BEGIN Input data
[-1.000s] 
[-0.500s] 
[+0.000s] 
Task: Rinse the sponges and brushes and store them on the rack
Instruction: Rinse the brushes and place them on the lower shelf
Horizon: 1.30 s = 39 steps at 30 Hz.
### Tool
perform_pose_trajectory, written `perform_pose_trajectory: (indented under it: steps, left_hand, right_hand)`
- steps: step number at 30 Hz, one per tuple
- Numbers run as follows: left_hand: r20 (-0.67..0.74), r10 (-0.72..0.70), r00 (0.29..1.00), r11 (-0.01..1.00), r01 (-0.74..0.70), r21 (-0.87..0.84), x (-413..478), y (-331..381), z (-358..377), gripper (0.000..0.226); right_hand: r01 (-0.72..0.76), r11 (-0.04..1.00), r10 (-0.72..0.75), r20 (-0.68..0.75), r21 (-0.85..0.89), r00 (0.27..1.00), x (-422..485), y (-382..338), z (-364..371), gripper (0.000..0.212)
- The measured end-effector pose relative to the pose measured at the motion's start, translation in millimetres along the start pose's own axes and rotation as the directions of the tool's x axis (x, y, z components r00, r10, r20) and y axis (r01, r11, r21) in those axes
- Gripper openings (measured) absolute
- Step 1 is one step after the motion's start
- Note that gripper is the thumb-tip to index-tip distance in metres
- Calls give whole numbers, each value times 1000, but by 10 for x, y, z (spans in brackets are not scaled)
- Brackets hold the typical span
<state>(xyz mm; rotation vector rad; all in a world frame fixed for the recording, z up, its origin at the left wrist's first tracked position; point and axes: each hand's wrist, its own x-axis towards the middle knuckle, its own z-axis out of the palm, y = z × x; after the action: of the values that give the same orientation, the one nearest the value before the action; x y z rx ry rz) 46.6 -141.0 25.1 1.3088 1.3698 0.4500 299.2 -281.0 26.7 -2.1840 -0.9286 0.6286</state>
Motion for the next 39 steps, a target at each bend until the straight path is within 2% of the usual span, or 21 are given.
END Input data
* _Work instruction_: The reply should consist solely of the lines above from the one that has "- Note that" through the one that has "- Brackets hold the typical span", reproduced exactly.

* _Answer area_:
- Note that gripper is the thumb-tip to index-tip distance in metres
- Calls give whole numbers, each value times 1000, but by 10 for x, y, z (spans in brackets are not scaled)
- Brackets hold the typical span

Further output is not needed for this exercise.